If api/ is missing, dokkaHtml did not write to the right location. Check that DokkaTaskPartial.outputDirectory is not overriding the default path.

Pitfalls

generate_docs.sh must be executable

git does not preserve the executable bit across all platforms by default. Run git update-index --chmod=+x documentation/generate_docs.sh and commit the result. Without this, the CI Exec task will fail with Permission denied even though it works locally.

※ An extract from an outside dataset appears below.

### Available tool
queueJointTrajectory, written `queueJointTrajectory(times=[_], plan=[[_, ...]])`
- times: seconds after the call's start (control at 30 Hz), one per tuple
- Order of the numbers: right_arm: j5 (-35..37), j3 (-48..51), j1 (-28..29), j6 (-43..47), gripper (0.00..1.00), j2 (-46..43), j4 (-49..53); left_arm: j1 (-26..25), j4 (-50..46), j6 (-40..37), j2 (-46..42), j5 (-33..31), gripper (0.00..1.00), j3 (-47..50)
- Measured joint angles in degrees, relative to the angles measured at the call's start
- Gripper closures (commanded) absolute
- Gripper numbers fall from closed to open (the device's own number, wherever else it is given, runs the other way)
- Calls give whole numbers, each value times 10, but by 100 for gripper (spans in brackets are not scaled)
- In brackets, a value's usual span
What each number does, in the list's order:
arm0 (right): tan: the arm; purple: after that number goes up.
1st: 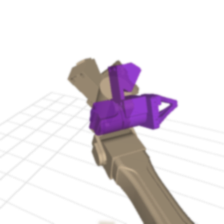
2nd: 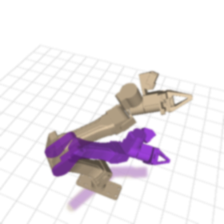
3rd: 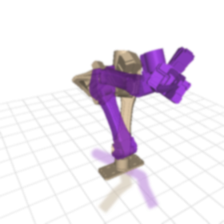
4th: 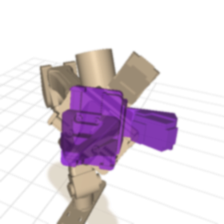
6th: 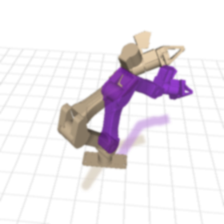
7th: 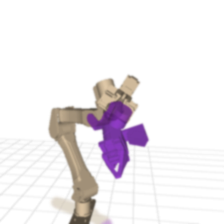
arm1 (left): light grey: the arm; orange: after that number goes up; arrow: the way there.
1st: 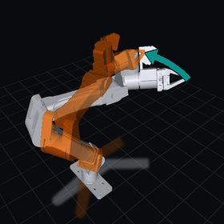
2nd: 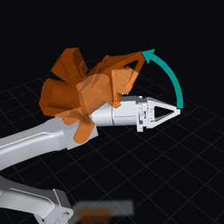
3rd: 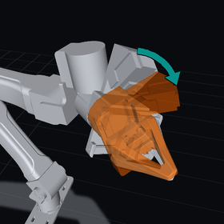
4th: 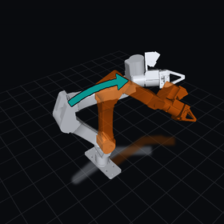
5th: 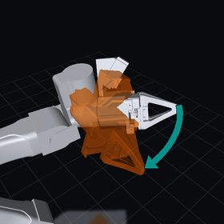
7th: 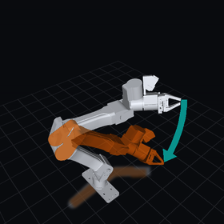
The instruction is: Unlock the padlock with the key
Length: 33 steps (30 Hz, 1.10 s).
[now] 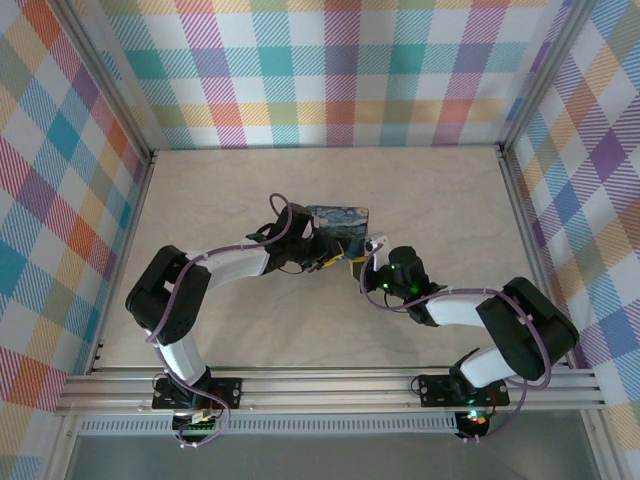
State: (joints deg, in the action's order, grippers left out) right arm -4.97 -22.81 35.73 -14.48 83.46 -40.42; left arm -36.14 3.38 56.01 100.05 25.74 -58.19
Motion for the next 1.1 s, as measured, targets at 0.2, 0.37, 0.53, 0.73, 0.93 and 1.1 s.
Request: queueJointTrajectory(times=[0.2,0.37,0.53,0.73,0.93,1.1], plan=[[0,0,0,0,100,0,1,0,0,2,0,0,83,0],[0,0,0,0,100,0,1,0,0,2,0,0,84,0],[2,4,0,0,100,0,2,0,0,4,0,-1,84,0],[11,15,0,0,100,-2,16,0,0,5,0,-1,84,0],[3,15,0,-1,100,-3,8,0,0,12,0,-1,84,0],[-5,15,3,-8,100,-3,-6,0,4,16,0,-1,84,3]])
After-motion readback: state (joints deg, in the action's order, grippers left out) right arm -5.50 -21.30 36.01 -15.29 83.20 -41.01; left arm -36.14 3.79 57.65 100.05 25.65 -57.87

MkDocs site_dir must be relative to mkdocs.yml

site_dir: html in mkdocs.yml resolves relative to the file's location, which is documentation/. The output lands at documentation/html/. Setting site_dir: ../html or an absolute path breaks the Firebase Hosting config, which explicitly points at documentation/html.

Dokka output path when using subprojects {}

Applying Dokka via subprojects { apply(plugin = "org.jetbrains.dokka") } generates output under each module's own build/dokka/html/ directory, not the root. The buildDocs task runs dokkaHtml after MkDocs has already built the site, so Dokka output does not end up inside documentation/html/api/ automatically. Either configure outputDirectory explicitly in each module's Dokka task, or use dokkaHtmlMultiModule at the root level with a shared output path.

Production considerations

The channelId: live setting means every PR deploy goes straight to the live URL. For teams where documentation changes go through review, switch to preview channels and add a separate workflow that promotes to live on merge to main.

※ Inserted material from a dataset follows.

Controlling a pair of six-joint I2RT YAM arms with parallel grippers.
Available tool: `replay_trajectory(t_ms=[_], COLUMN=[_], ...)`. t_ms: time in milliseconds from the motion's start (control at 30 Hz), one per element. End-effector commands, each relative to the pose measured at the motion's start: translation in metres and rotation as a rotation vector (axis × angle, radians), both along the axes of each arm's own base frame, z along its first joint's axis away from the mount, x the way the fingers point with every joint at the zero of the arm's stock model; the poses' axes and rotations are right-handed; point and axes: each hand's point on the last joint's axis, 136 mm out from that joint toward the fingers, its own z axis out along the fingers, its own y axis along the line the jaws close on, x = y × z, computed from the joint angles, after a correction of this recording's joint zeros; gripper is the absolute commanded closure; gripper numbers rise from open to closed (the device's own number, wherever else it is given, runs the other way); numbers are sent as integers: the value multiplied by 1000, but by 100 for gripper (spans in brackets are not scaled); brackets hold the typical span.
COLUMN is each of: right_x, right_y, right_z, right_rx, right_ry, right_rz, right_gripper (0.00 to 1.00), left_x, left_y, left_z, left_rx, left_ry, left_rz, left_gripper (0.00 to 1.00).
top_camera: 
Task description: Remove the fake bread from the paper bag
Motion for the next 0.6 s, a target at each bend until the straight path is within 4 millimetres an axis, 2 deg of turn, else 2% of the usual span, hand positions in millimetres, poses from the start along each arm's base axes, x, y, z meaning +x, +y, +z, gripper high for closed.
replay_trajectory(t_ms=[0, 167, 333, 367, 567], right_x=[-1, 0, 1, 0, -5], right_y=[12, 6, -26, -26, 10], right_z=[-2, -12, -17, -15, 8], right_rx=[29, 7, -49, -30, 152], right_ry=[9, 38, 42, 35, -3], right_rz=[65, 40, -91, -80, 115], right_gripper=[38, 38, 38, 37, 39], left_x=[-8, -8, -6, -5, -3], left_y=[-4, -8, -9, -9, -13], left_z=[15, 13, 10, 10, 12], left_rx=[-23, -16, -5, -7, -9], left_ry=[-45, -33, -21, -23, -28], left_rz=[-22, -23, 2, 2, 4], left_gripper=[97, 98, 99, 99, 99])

The generate_docs.sh script reinstalls mkdocs-material on every run because it creates a fresh virtual environment each time. Pin the version (pip3 install mkdocs-material==9.5.x) and cache the virtual environment using actions/cache keyed on requirements.txt to cut the step from roughly 30 seconds to under 5.

If the documentation site grows beyond a single module, replace dokkaHtml with dokkaHtmlMultiModule and configure each module's DokkaTaskPartial with an outputDirectory that writes into documentation/html/api/. The Firebase config and workflow do not need to change.

Wrapping up

The result is a ./gradlew buildDocs command that builds the full documentation site and a GitHub Actions workflow that ships it to a live URL on every PR no manual deploys, no stale Confluence pages.

The next thing to add is versioned docs: a separate Firebase Hosting channel per release tag, so older API reference stays accessible after upgrades. That is a firebase hosting:channel:deploy v1.0 call away from the same workflow.